• [About this task]
Output each line of the listing that follows, with every character kept as it is.

··· Exercise data ···

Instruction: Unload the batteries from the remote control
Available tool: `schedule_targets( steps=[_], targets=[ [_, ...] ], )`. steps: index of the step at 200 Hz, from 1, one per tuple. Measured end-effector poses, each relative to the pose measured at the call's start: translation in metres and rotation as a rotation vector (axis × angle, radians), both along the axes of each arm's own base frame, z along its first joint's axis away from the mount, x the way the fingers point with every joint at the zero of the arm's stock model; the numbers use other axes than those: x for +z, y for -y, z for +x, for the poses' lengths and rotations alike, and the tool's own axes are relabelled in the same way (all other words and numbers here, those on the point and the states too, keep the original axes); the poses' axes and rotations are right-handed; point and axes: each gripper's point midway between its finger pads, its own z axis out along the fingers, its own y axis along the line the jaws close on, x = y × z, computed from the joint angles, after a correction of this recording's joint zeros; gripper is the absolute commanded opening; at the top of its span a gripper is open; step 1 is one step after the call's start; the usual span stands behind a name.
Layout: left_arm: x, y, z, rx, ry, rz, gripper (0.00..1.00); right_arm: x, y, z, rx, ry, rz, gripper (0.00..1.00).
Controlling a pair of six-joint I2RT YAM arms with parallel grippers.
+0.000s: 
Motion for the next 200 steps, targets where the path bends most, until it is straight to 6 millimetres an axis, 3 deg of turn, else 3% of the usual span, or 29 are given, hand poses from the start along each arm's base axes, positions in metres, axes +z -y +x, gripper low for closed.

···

• [Task solution]
Instruction: Unload the batteries from the remote control
Available tool: `schedule_targets( steps=[_], targets=[ [_, ...] ], )`. steps: index of the step at 200 Hz, from 1, one per tuple. Measured end-effector poses, each relative to the pose measured at the call's start: translation in metres and rotation as a rotation vector (axis × angle, radians), both along the axes of each arm's own base frame, z along its first joint's axis away from the mount, x the way the fingers point with every joint at the zero of the arm's stock model; the numbers use other axes than those: x for +z, y for -y, z for +x, for the poses' lengths and rotations alike, and the tool's own axes are relabelled in the same way (all other words and numbers here, those on the point and the states too, keep the original axes); the poses' axes and rotations are right-handed; point and axes: each gripper's point midway between its finger pads, its own z axis out along the fingers, its own y axis along the line the jaws close on, x = y × z, computed from the joint angles, after a correction of this recording's joint zeros; gripper is the absolute commanded opening; at the top of its span a gripper is open; step 1 is one step after the call's start; the usual span stands behind a name.
Layout: left_arm: x, y, z, rx, ry, rz, gripper (0.00..1.00); right_arm: x, y, z, rx, ry, rz, gripper (0.00..1.00).
Controlling a pair of six-joint I2RT YAM arms with parallel grippers.
+0.000s: 
Motion for the next 200 steps, targets where the path bends most, until it is straight to 6 millimetres an axis, 3 deg of turn, else 3% of the usual span, or 29 are given, hand poses from the start along each arm's base axes, positions in metres, axes +z -y +x, gripper low for closed.

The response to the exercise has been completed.